Nokia Oyj sued BlackBerry maker Research In Motion Ltd. in California to enforce an international arbitration award governing the sale of WLAN-compliant phones.
A Swedish arbitration court ruled Nov. 6 that RIM isn’t entitled to make or sell products compatible with the WLAN standard without first agreeing with Nokia on royalties. Mobile phones with the technology allow users to switch to wireless local area networks where available.
“Nokia and RIM have not agreed on the royalty to be paid,” Nokia said in a complaint filed Nov. 26 in federal court in San Jose. “RIM and its U.S. subsidiary RIM Corp. nevertheless continue to violate the award and breach the underlying agreement.”
Crystal Roberts, a RIM spokeswoman, said the company will respond to Nokia’s petitions “in due course.”
“Research In Motion has worked hard to develop its leading-edge BlackBerry technology and has built an industry-leading intellectual property portfolio of its own,” Roberts said in an e-mailed statement.
Enforcement of the award is governed by the New York Convention signed by the U.S., Finland, Canada and Sweden, Nokia said.

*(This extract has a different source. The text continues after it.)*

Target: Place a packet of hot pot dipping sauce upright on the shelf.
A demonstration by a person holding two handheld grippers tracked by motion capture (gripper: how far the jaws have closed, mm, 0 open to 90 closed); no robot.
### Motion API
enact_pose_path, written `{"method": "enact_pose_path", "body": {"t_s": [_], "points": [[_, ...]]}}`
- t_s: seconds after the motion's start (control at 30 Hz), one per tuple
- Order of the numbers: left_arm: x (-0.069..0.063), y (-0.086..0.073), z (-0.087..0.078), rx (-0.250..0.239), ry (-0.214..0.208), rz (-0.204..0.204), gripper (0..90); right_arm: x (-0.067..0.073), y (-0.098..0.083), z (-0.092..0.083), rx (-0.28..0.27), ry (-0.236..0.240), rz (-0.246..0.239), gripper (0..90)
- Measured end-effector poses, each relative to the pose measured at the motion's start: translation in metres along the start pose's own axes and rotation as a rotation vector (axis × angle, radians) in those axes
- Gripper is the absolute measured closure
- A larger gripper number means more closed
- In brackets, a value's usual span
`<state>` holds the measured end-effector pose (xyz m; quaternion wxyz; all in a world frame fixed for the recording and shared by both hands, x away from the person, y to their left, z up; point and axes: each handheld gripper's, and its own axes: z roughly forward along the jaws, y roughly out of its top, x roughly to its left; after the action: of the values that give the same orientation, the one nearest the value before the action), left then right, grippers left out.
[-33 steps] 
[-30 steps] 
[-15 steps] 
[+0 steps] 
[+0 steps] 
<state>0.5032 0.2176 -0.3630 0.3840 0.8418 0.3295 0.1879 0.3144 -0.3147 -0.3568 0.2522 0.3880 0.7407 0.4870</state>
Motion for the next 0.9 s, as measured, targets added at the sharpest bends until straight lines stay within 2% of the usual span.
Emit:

Nokia, based in Espoo, Finland, seeks a court order confirming the award and forcing Waterloo, Ontario-based RIM to pay its court costs and attorneys’ fees.
RIM filed the arbitration request in March 2011 after Nokia lodged patent-infringement suits against the company in Germany and a firm that now owns some Nokia patents sued RIM in federal court in Texas. RIM sought a decision that its 2008 licensing agreement covered all Nokia patents.
The arbitration panel ruled earlier this month that the agreement only covered patents deemed essential to three industry standards and Nokia acted within its legal rights when it transferred patents to a third party, knowing that company would sue RIM, according to the arbitration order.
The case is Nokia Corp. v. Research In Motion Ltd., 12-5992, U.S. District Court, Northern District of California (San Jose).